Every entry below should be repeated exactly; the pictures should not.
Information provided START
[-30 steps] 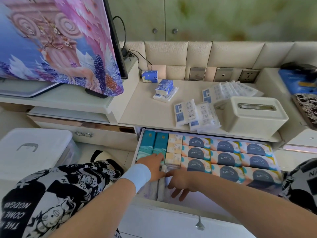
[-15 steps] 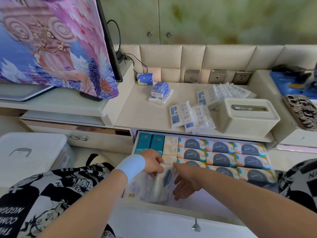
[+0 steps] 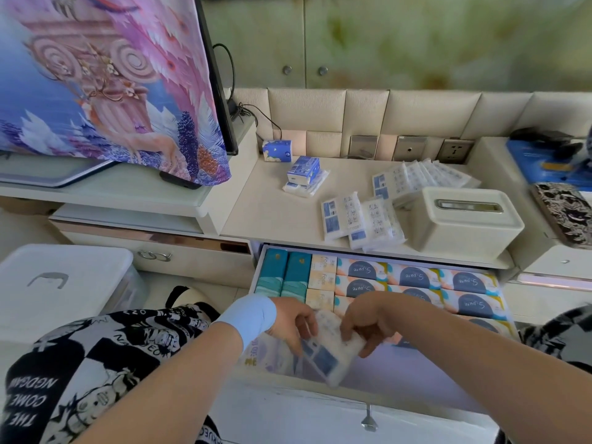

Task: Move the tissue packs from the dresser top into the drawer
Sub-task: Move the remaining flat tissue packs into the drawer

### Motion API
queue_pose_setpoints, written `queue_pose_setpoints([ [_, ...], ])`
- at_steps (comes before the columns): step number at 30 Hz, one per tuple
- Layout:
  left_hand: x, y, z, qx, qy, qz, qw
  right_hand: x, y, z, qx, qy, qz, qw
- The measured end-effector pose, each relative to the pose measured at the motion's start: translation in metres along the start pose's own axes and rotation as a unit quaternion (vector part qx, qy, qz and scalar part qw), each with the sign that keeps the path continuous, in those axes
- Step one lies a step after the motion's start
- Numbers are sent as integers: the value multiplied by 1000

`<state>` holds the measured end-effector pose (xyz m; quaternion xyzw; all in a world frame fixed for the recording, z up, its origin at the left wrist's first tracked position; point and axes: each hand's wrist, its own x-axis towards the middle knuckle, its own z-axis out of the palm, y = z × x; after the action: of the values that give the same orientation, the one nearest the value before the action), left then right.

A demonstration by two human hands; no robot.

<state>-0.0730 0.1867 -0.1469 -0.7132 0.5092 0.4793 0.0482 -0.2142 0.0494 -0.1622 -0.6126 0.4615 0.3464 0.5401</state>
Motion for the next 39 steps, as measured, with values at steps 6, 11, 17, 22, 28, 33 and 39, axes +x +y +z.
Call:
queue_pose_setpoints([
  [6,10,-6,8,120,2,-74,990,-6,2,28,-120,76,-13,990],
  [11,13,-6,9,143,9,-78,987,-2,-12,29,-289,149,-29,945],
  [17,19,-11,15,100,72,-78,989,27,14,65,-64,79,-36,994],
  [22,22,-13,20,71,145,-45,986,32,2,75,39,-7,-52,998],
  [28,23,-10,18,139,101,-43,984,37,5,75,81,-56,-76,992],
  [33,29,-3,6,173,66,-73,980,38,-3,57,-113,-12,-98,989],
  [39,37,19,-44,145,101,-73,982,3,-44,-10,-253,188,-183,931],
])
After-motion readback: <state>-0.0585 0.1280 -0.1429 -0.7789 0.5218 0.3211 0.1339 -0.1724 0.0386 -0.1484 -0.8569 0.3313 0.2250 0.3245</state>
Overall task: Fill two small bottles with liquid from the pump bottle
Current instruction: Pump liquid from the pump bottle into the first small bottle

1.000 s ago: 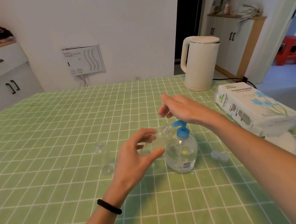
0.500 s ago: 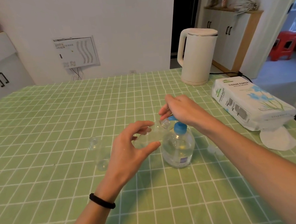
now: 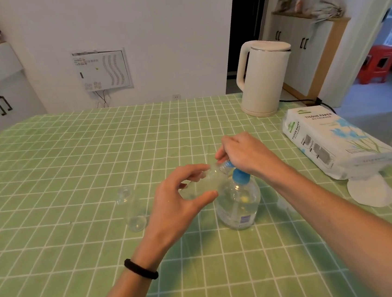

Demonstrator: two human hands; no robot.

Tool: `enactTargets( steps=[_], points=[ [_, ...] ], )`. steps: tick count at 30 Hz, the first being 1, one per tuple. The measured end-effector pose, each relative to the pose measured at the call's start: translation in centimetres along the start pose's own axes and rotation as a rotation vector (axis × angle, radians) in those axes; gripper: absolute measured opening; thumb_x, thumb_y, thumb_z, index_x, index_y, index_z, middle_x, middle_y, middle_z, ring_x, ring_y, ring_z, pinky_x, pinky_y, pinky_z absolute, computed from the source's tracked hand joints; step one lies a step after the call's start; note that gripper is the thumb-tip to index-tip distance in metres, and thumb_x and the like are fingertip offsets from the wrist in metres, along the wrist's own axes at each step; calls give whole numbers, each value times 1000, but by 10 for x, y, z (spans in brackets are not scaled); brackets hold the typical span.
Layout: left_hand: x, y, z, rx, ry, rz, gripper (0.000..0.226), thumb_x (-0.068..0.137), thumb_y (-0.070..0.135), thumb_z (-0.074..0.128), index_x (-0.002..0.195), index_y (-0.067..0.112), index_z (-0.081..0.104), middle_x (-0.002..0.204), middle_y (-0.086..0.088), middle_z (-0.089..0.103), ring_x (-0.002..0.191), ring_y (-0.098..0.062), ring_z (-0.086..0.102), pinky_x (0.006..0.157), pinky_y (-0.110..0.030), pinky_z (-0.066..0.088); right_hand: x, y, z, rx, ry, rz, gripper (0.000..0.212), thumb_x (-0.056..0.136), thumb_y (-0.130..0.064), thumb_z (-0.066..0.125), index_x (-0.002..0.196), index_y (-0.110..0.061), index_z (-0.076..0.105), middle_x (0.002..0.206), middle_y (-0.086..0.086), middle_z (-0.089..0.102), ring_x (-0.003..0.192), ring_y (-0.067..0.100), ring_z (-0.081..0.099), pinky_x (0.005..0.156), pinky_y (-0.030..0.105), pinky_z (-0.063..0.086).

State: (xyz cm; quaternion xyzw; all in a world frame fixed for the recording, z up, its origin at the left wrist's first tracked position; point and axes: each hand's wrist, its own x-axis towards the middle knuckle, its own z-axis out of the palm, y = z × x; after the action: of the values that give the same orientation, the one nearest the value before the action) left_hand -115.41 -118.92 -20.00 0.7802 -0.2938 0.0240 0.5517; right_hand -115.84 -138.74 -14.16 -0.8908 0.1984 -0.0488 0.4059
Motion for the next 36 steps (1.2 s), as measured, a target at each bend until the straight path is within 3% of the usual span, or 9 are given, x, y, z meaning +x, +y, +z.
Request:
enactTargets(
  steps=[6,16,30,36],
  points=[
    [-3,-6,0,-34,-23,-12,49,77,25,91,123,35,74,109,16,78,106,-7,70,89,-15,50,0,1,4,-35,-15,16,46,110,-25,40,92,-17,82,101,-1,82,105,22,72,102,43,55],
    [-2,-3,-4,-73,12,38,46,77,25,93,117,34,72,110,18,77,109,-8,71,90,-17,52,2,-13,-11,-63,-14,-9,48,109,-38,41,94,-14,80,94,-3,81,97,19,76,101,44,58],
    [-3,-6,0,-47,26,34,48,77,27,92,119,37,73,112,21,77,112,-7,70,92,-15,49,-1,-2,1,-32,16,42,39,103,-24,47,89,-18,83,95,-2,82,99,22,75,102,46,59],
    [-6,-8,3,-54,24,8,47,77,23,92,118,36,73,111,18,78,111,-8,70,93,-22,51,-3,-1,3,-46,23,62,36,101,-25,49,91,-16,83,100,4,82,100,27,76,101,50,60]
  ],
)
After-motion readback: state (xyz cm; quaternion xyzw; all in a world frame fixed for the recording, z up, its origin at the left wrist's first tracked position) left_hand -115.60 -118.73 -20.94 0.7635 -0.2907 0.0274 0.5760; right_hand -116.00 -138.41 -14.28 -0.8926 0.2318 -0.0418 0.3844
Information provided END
Exercise result –
[-30 steps] 
[-15 steps] 
[+0 steps] 

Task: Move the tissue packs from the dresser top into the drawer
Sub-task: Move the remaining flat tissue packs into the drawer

### Motion API
queue_pose_setpoints, written `queue_pose_setpoints([ [_, ...], ])`
- at_steps (comes before the columns): step number at 30 Hz, one per tuple
- Layout:
  left_hand: x, y, z, qx, qy, qz, qw
  right_hand: x, y, z, qx, qy, qz, qw
- The measured end-effector pose, each relative to the pose measured at the motion's start: translation in metres along the start pose's own axes and rotation as a unit quaternion (vector part qx, qy, qz and scalar part qw), each with the sign that keeps the path continuous, in those axes
- Step one lies a step after the motion's start
- Numbers are sent as integers: the value multiplied by 1000

`<state>` holds the measured end-effector pose (xyz m; quaternion xyzw; all in a world frame fixed for the recording, z up, its origin at the left wrist's first tracked position; point and axes: each hand's wrist, its own x-axis towards the middle knuckle, its own z-axis out of the palm, y = z × x; after the action: of the values that give the same orientation, the one nearest the value before the action), left then right.

A demonstration by two human hands; no robot.

<state>-0.0730 0.1867 -0.1469 -0.7132 0.5092 0.4793 0.0482 -0.2142 0.0494 -0.1622 -0.6126 0.4615 0.3464 0.5401</state>
Motion for the next 39 steps, as measured, with values at steps 6, 11, 17, 22, 28, 33 and 39, axes +x +y +z.
Call:
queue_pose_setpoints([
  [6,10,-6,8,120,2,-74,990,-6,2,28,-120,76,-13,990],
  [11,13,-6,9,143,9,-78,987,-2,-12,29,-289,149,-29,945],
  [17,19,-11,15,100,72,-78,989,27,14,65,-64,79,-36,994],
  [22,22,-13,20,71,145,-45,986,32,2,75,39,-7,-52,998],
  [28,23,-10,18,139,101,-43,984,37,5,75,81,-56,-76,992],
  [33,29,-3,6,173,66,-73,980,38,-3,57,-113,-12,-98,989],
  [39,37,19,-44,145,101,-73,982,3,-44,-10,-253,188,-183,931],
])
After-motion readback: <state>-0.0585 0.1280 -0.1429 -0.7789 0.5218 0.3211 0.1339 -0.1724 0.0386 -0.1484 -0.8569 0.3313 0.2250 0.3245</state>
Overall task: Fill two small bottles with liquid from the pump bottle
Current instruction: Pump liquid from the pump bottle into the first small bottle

1.000 s ago: 
0.500 s ago: 
now: 

Demonstrator: two human hands; no robot.

Tool: `enactTargets( steps=[_], points=[ [_, ...] ], )`. steps: tick count at 30 Hz, the first being 1, one per tuple. The measured end-effector pose, each relative to the pose measured at the call's start: translation in centimetres along the start pose's own axes and rotation as a rotation vector (axis × angle, radians) in those axes; gripper: absolute measured opening; thumb_x, thumb_y, thumb_z, index_x, index_y, index_z, middle_x, middle_y, middle_z, ring_x, ring_y, ring_z, pinky_x, pinky_y, pinky_z absolute, computed from the source's tracked hand joints; step one lies a step after the call's start; note that gripper is the thumb-tip to index-tip distance in metres, and thumb_x and the like are fingertip offsets from the wrist in metres, along the wrist's own axes at each step; calls give whole numbers, each value times 1000, but by 10 for x, y, z (spans in brackets are not scaled); brackets hold the typical span.
Layout: left_hand: x, y, z, rx, ry, rz, gripper (0.000..0.226), thumb_x (-0.068..0.137), thumb_y (-0.070..0.135), thumb_z (-0.074..0.128), index_x (-0.002..0.195), index_y (-0.067..0.112), index_z (-0.081..0.104), middle_x (-0.002..0.204), middle_y (-0.086..0.088), middle_z (-0.089..0.103), ring_x (-0.002..0.191), ring_y (-0.098..0.062), ring_z (-0.086..0.102), pinky_x (0.006..0.157), pinky_y (-0.110..0.030), pinky_z (-0.066..0.088); right_hand: x, y, z, rx, ry, rz, gripper (0.000..0.212), thumb_x (-0.056..0.136), thumb_y (-0.130..0.064), thumb_z (-0.066..0.125), index_x (-0.002..0.196), index_y (-0.110..0.061), index_z (-0.076..0.105), middle_x (0.002..0.206), middle_y (-0.086..0.086), middle_z (-0.089..0.102), ring_x (-0.003..0.192), ring_y (-0.067..0.100), ring_z (-0.081..0.099), pinky_x (0.005..0.156), pinky_y (-0.030..0.105), pinky_z (-0.063..0.086).

State: (xyz cm; quaternion xyzw; all in a world frame fixed for the recording, z up, its origin at the left wrist's first tracked position; point and axes: each hand's wrist, its own x-axis towards the middle knuckle, its own z-axis out of the palm, y = z × x; after the action: of the values that give the same orientation, the one nearest the value before the action) left_hand -115.41 -118.92 -20.00 0.7802 -0.2938 0.0240 0.5517; right_hand -115.84 -138.74 -14.16 -0.8908 0.1984 -0.0488 0.4059
Motion for the next 36 steps (1.2 s), as measured, a target at each bend until the straight path is within 3% of the usual span, or 9 are given, x, y, z meaning +x, +y, +z.
Request:
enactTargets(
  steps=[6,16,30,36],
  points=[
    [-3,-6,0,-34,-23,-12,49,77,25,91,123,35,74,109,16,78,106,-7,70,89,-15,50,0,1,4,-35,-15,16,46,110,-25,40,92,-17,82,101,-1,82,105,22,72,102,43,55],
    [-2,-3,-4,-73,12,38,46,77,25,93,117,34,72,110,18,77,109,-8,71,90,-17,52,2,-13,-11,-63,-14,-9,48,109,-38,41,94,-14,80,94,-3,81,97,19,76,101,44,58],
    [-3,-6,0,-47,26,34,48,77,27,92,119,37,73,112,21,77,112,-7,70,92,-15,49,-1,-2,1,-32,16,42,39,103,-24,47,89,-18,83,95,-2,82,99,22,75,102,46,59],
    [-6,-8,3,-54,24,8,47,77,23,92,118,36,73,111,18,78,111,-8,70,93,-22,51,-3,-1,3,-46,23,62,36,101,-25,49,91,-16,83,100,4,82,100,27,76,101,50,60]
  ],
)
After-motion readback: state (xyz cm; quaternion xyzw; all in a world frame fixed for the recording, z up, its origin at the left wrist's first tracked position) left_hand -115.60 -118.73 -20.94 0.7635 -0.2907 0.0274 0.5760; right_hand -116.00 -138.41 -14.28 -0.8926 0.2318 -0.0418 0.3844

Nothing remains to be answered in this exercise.